Top of SOURCE INFORMATION

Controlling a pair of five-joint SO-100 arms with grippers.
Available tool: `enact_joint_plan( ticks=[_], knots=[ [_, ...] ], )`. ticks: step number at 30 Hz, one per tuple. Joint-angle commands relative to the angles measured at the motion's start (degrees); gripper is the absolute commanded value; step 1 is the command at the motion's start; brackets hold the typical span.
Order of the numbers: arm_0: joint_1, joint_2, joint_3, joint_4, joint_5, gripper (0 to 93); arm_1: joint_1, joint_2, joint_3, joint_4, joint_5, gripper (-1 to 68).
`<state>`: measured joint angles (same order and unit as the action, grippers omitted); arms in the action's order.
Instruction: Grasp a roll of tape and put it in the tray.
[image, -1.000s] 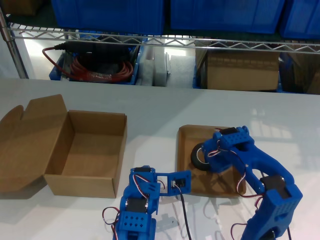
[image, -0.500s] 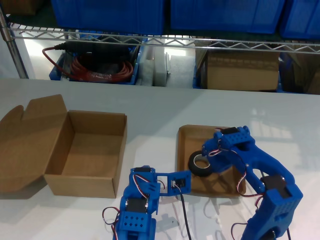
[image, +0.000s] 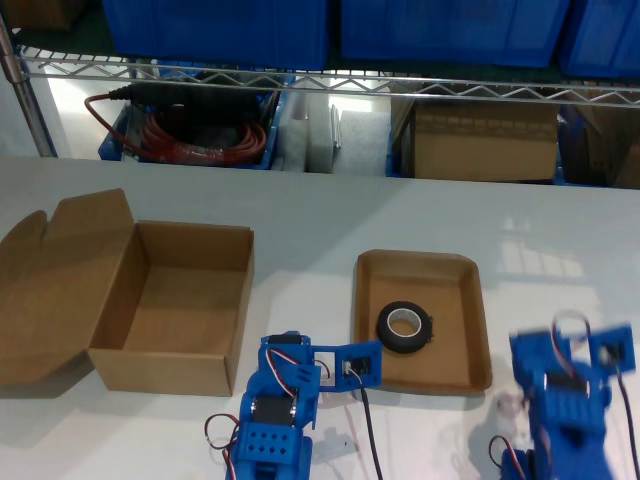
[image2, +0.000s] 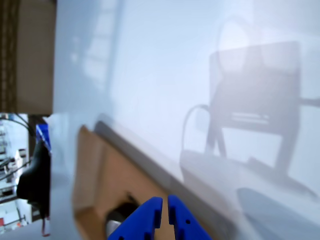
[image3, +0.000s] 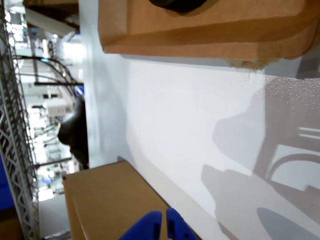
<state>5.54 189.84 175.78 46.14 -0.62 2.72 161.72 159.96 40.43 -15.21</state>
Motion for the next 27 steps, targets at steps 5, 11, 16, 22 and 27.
enact_joint_plan(
  ticks=[5,11,16,22,27],
  knots=[
    [-0.44,0.62,1.85,-0.7,0.18,0.2,2.9,22.76,13.62,7.38,-1.76,0.1],
    [-0.44,0.62,1.85,-0.7,0.18,0.2,2.81,26.54,14.41,10.37,-1.41,0.1],
    [-0.44,0.62,1.85,-0.7,0.18,0.2,2.64,26.54,14.41,10.55,-1.49,0.1],
    [-0.44,0.62,1.85,-0.7,0.18,0.2,2.29,26.54,14.41,10.55,-1.32,0.1],
    [-0.44,0.62,1.85,-0.7,0.18,0.2,2.29,26.54,14.33,10.81,-0.18,0.1]
  ],
)
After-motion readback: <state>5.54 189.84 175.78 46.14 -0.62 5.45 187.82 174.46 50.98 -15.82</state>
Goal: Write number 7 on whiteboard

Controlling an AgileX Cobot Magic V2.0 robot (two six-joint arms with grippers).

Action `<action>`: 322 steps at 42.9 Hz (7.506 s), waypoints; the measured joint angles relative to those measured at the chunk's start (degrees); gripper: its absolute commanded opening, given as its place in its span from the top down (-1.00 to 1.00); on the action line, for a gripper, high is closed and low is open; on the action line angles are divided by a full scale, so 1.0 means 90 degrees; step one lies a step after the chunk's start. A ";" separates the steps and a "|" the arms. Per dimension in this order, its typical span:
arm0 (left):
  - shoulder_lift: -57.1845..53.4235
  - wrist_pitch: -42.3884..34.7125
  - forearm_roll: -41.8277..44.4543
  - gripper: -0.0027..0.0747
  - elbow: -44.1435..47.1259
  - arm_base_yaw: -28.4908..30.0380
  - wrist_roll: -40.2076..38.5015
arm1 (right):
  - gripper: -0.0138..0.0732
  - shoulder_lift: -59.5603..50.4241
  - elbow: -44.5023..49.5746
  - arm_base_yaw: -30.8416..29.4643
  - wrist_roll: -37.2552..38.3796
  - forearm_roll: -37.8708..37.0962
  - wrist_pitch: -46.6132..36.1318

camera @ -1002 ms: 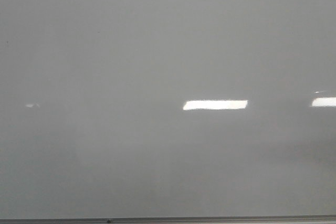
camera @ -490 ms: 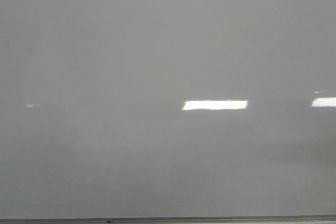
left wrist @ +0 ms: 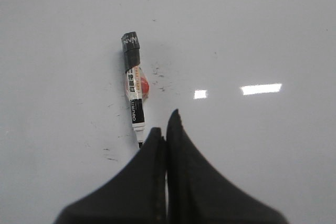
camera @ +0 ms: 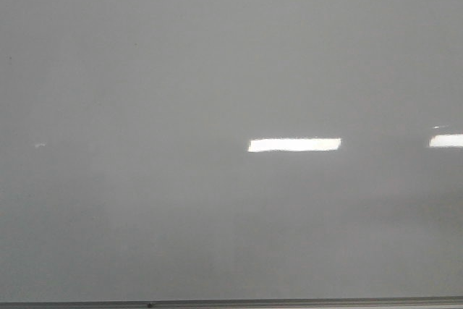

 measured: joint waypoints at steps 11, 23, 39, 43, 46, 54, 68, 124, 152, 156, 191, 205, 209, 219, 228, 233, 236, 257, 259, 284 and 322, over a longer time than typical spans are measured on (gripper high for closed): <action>0.0000 -0.0849 -0.0025 0.98 -0.0047 0.0000 0.0000 | 0.84 0.0000 -0.0314 0.0000 0.0000 0.0038 -0.0219; 0.0520 -0.0002 -0.0025 0.98 -0.1733 0.0000 0.0000 | 0.83 0.0428 -0.2230 0.0000 0.0000 0.0052 0.1001; 0.2295 0.0826 -0.0025 0.96 -0.2584 0.0000 0.0000 | 0.82 0.2162 -0.3193 0.0000 0.0000 0.0052 0.1341; 0.2297 0.0811 -0.0025 0.66 -0.2598 0.0000 0.0000 | 0.61 0.2193 -0.3193 0.0000 0.0000 0.0052 0.1356; 0.2297 0.0813 -0.0025 0.21 -0.2598 0.0000 0.0000 | 0.27 0.2193 -0.3193 0.0000 0.0000 0.0052 0.1369; 0.2297 0.0804 -0.0025 -0.77 -0.2598 0.0000 0.0000 | -0.61 0.2193 -0.3193 0.0000 0.0000 0.0052 0.1369; 0.2492 0.0816 -0.0049 -0.81 -0.2598 0.0000 0.0000 | -0.76 0.2193 -0.3193 0.0000 0.0000 0.0052 0.1379; 0.9225 -0.0934 0.0202 -0.59 -0.4276 0.0743 -0.0168 | -0.76 0.2193 -0.3193 0.0000 0.0000 0.0052 0.1241; 0.9464 -0.0813 0.0232 0.97 -0.4276 0.0743 -0.0168 | -0.76 0.2193 -0.3193 0.0000 0.0000 0.0052 0.1243; 0.9240 -0.0565 0.0232 0.98 -0.4276 0.0743 -0.0168 | -0.76 0.2193 -0.3193 0.0000 0.0000 0.0052 0.1243; 0.6912 0.2927 -0.0098 0.98 -0.5162 -0.4460 0.3166 | -0.76 0.4788 -0.5171 0.2893 -0.1801 0.0052 0.3639; 0.6860 0.2876 0.0157 0.98 -0.5162 -0.6154 0.3531 | -0.76 0.6464 -0.6484 0.5512 -0.2529 0.0066 0.4023; 0.6860 0.2828 0.0183 0.98 -0.5162 -0.6242 0.3531 | -0.76 0.6803 -0.6767 0.5895 -0.2572 0.0080 0.4023; 0.6860 0.2814 0.0208 0.98 -0.5162 -0.6243 0.3545 | -0.76 0.7353 -0.7109 0.6291 -0.2597 0.0109 0.3854; 0.6860 0.2732 0.0208 0.98 -0.5162 -0.6243 0.3545 | -0.67 0.7603 -0.7178 0.6300 -0.2754 0.0349 0.3572; 0.6860 0.2603 0.0213 0.98 -0.5162 -0.6243 0.3545 | -0.54 0.7757 -0.7178 0.6300 -0.2838 0.0493 0.3549; 0.6860 0.2537 0.0223 0.98 -0.5162 -0.6243 0.3545 | -0.43 0.7844 -0.7178 0.6300 -0.2847 0.0533 0.3549; 0.6860 0.2562 0.0214 0.98 -0.5162 -0.6253 0.3506 | 0.78 0.7897 -0.7178 0.6300 -0.2877 0.0448 0.3525; 0.6860 0.2562 0.0214 0.98 -0.5162 -0.6253 0.3506 | 0.86 0.7897 -0.7178 0.6300 -0.2877 0.0448 0.3525; 0.6860 0.2512 0.0264 -0.64 -0.5162 -0.6268 0.3517 | 0.84 0.7701 -0.7178 0.5681 -0.2877 0.0576 0.3852; 0.6860 0.2506 0.0264 0.98 -0.5162 -0.6268 0.3517 | 0.84 0.7598 -0.7178 0.3642 -0.2820 0.0503 0.3814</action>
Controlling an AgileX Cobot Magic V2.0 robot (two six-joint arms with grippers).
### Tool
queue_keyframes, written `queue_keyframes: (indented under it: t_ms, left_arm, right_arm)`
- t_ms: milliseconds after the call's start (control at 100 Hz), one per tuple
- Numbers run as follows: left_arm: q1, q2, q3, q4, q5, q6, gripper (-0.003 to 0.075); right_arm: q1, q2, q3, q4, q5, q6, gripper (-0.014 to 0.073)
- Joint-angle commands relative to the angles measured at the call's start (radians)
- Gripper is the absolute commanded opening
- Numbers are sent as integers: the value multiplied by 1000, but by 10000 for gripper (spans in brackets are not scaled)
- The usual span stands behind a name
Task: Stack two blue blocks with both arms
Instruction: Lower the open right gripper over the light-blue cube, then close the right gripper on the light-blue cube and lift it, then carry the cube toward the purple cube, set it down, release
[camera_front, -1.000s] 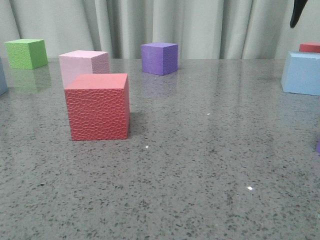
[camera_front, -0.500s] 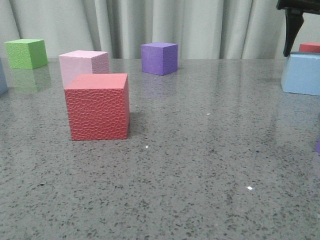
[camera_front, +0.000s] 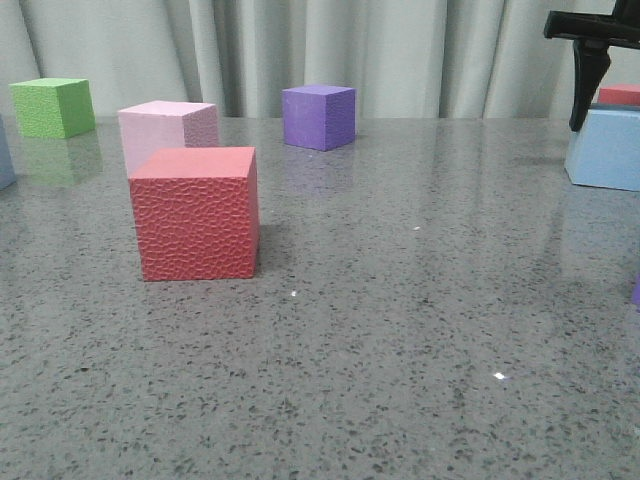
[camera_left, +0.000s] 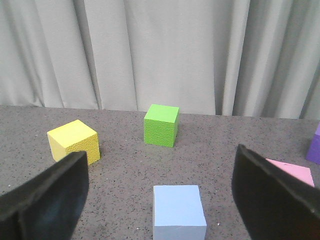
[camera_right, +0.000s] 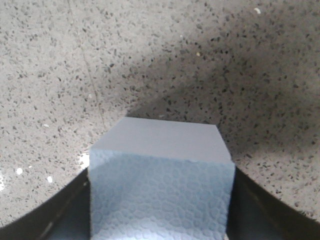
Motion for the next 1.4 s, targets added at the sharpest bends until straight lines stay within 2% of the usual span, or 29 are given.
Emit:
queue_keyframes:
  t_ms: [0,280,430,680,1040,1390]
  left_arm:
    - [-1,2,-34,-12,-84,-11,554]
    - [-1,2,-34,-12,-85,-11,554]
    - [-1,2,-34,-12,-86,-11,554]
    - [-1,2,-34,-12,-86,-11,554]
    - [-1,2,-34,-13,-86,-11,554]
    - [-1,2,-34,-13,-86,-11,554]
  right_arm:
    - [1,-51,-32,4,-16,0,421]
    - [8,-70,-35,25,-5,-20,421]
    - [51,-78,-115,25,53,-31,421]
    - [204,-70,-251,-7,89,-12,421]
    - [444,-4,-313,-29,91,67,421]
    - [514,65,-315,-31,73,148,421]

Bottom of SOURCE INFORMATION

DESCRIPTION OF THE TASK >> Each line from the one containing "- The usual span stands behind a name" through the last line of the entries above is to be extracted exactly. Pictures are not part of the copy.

YOUR SOLUTION >>
- The usual span stands behind a name
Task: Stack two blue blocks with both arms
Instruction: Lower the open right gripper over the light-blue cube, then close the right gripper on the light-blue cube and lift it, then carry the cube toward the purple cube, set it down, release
[camera_front, -1.000s] 
[camera_front, -0.500s] 
[camera_front, +0.000s] 
[camera_left, +0.000s] 
[camera_right, +0.000s] 
Motion for the next 1.4 s, targets added at the sharpest bends until straight lines stay within 2% of the usual span, or 29 are given.
Emit:
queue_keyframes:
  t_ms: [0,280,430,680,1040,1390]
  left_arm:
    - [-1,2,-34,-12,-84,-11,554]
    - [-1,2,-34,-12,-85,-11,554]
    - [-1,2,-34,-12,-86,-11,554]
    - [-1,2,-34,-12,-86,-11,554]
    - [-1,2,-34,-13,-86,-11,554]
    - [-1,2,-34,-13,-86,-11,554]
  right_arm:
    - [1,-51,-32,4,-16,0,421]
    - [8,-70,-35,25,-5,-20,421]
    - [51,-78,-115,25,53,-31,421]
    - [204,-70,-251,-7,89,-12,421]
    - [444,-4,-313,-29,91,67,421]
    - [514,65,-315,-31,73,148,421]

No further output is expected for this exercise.